Source: Trained Nurse and Hospital Review
Source type: journal
Document type: article
Document title: “An Interview with the President’s Nurses”
Date of publication: October 1901
Volume number: 27
Issue number: 4
|“An Interview with the President’s Nurses.” Trained Nurse and Hospital Review Oct. 1901 v27n4: pp. 222-23.|
|McKinley nurses; William McKinley (medical care); Adella Walters; Adella Walters (public statements); Margaret Morris (public statements); William McKinley (activity, conversations, etc. during recovery); Mary D. Barnes (public statements); William McKinley (medical condition).|
|Mary D. Barnes; Rose Baron; Elizabeth Dorchester; William McKinley; Margaret Morris; Mary Shannon; Katherine Simmons; Adella Walters [misspelled once below]; Eugene Wasdin.|
|The article is accompanied on page 223 with a photograph captioned as follows: “Miss Walters, Supt. Pan-American Hospital, and Nurses.”|
An Interview with the President’s Nurses
The following from The Buffalo Express must be of interest to all our
The nurses who were on duty in the Emergency Hospital on the Exposition grounds when President McKinley was carried in are just beginning to realize that they performed an active part in an event that is of international importance and one that will be a matter of history.
Miss Walters, the superintendent of the hospital, who was graduated from the Buffalo General Hospital Training School in the class of 1890, was at her post, and Miss Morris and Miss Barnes were the nurses on duty when the distinguished patient was brought in. The other nurses, Miss Simmons, Miss Dorchester, Miss Baron and Miss Shannon, arrived soon after and assisted at the operation.
Miss Walters has had several years’ experience in surgical nursing. She was five years in the General Memorial Hospital in New York, two and a half years of that period being the directress of nurses.
Miss Simmons graduated last April from the training school of the Roosevelt Hospital in New York.
Miss Dorchester is a graduate of the Buffalo General Hospital Training School. Miss Baron received her training in the Long Island College Hospital Training School and Miss Shannon is a graduate of the Cincinnati Hospital Training School for Nurses.
“They worked well, every one of them,” said Miss Walter, in discussing the eventful afternoon. “I got all the things needed for the operation, for none of the nurses are so familiar with the places where the needed articles are kept as I, since the nurses change every month. Miss Simmons and Miss Barnes were the nurses who came in direct contact with the patient during the operation. They handled the instruments and dressings, etc., and they were the ones who prepared the President for the operation, Miss Simmons standing at the head of the table, fanning him.
“Miss Simmons and Miss Barnes were the nurses who went from here to the Milburn home and took care of the President during the first night.”
In the spotless little operating-room off of the main hall on the first floor of the hospital, Miss Morris and Miss Barnes told the story of the service to President McKinley.
“They brought him right here from the ambulance,” said Miss Morris, placing her hand on the operating table, “and did not even lift him to remove the stretcher during the operation. I stood here and Miss Simmons stood over there,” indicating the opposite side of the table, “and Dr. Wasdin gave the anesthetic there,” pointing to the white-enameled stool at the head of the operating table.
“He was the most admirable patient I ever saw,” said Miss Barnes, as she joined the group.

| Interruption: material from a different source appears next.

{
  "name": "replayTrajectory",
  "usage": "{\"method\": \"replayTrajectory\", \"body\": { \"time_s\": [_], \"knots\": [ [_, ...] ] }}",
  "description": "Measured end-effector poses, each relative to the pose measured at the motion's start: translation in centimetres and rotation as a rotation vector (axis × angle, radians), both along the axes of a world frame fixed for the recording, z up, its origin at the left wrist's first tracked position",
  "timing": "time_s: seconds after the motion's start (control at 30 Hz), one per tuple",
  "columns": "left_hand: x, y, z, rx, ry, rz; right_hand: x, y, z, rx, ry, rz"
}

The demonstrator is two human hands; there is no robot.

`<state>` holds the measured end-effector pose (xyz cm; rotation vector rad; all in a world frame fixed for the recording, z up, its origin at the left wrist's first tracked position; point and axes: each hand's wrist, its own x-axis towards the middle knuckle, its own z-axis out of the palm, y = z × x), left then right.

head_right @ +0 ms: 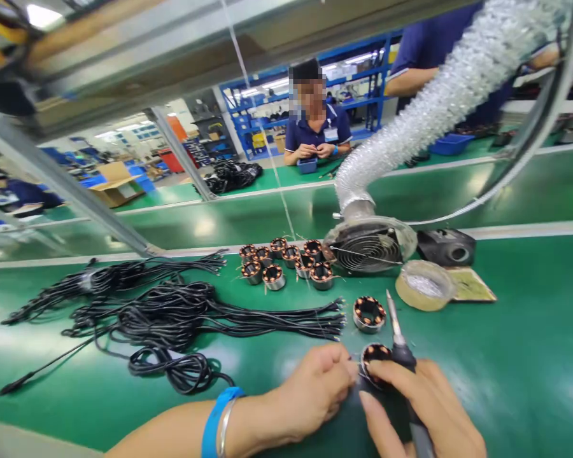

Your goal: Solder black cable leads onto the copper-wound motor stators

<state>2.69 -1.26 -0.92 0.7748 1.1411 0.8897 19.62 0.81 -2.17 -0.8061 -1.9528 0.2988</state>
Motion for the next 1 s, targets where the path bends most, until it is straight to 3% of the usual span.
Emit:
{"method": "replayTrajectory", "body": {
  "time_s": [0.23,0.5,0.7,1.0],
  "knots": [
    [0.0,0.1,1.4,-0.093,-0.028,0.017,-0.7,0.3,0.7,-0.065,0.034,0.049],
    [1.0,-0.3,0.8,-0.075,0.009,0.14,-0.9,0.9,0.5,-0.015,0.055,0.019],
    [1.9,-0.9,0.5,-0.067,0.026,0.201,-1.6,0.2,0.2,0.142,0.085,-0.068],
    [2.1,-1.2,0.9,-0.107,0.0,0.225,-1.4,0.2,-0.3,0.123,0.019,-0.027]
  ]
}}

“When we were taking care of him that first night, sick as he was, there was not the slightest service performed for him that he did not recognize in some way. If he could not speak he would just give a little ’umph-humph, just to let us know that he noticed what we were doing for him. 

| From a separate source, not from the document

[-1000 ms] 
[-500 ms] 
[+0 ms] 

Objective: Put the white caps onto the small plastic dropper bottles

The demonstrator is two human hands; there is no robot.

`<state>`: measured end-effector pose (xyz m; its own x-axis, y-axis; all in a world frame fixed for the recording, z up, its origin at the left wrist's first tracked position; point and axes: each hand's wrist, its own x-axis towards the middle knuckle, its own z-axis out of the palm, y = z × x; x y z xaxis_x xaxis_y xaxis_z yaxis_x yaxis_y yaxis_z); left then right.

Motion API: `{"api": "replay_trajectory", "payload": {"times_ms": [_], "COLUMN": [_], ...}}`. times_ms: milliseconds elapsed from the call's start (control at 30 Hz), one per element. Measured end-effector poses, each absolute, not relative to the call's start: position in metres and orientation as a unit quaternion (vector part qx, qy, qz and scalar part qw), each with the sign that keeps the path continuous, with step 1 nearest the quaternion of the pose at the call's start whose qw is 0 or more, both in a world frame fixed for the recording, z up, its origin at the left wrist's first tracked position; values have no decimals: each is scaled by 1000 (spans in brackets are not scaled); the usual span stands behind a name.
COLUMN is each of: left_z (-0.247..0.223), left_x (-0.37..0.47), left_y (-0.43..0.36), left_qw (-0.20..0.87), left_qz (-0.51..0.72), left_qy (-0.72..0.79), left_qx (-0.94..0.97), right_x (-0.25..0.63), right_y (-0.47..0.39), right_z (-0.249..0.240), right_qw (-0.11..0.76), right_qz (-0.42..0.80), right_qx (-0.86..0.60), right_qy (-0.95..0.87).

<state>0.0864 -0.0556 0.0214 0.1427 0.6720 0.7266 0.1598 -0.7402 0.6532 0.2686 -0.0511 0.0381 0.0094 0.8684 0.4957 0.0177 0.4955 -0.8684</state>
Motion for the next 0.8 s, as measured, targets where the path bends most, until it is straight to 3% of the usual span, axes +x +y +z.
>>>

“I had no idea it was the President who was to be operated upon, when Miss Walters told me to get a hypodermic of morphia and strychnia. I looked at the face of the man on the table and said to myself: ‘That looks like the President,’ but it was some little time before I was quite sure about it.

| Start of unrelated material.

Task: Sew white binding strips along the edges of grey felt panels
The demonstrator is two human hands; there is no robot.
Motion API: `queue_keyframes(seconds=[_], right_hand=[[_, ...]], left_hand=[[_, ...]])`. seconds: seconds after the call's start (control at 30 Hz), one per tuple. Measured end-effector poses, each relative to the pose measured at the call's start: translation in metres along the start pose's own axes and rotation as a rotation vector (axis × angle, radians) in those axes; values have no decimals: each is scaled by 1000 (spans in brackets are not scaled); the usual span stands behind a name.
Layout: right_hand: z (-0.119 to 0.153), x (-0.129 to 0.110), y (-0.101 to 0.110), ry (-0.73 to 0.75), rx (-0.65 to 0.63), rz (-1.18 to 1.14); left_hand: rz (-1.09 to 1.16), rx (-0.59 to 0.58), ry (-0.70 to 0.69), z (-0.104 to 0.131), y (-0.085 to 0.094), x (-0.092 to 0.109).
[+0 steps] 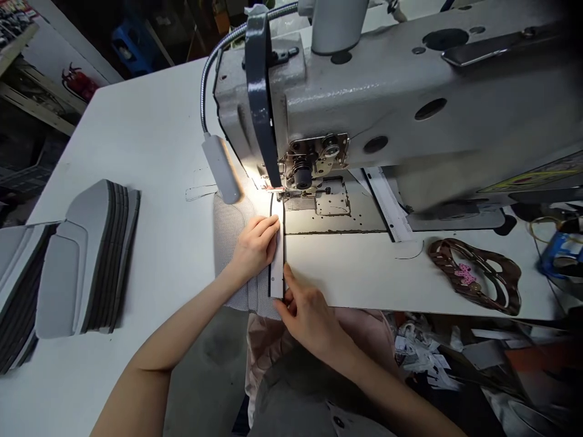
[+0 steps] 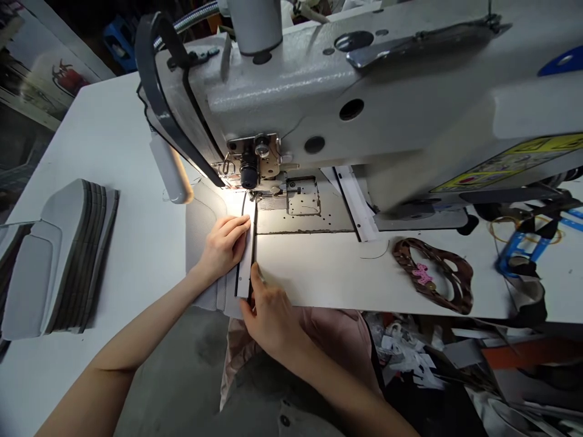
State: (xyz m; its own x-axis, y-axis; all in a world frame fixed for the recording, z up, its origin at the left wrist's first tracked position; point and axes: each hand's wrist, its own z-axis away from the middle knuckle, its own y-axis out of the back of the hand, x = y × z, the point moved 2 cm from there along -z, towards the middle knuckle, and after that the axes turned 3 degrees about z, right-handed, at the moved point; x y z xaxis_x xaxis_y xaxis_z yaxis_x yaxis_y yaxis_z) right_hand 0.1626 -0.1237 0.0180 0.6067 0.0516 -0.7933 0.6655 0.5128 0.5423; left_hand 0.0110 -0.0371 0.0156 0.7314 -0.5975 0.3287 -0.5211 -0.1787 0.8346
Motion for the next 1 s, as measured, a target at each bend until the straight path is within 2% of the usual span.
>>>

“When I went to give the hypodermic he looked at it in a rather distrustful sort of way and asked me what it was. When I told him what it was he said ‘All right,’ very quietly, but pleasantly.”
“We counted his pulse every five minutes all night, and, of course, that kept us at his side almost continuously.
“It was so pathetic,” said Miss Morris, “when he was on the table before the anesthetic was given. He seemed to feel so badly that anyone should shoot him because of a personal hatred. That seemed to be the thought that pained him most. He lay there, so white and still, never uttering a complaint, and seemed to be trying to comprehend what prompted his assailant to the deed.
“Once he said gently: ‘He didn’t know, poor fellow, what he was doing. He couldn’t have known.’”
“We had a rather exciting time going down to the Milburn house,” said Miss Barnes. “The automobile broke down and we were delayed. I don’t know what time it was when we got there. Some one said it was about 7.30 o’clock, but I lost all track of the time. What surprised me when we arrived was the utter stillness of the house. There wasn’t a person in sight who wasn’t needed and there was not a sound any place. Owing to the guard stationed about the house there was not a sound from the outside, save the chirping of the crickets. It was a hard night for us, for we had been up all day previously and we had a great deal to do. We had no orderlies to help us.”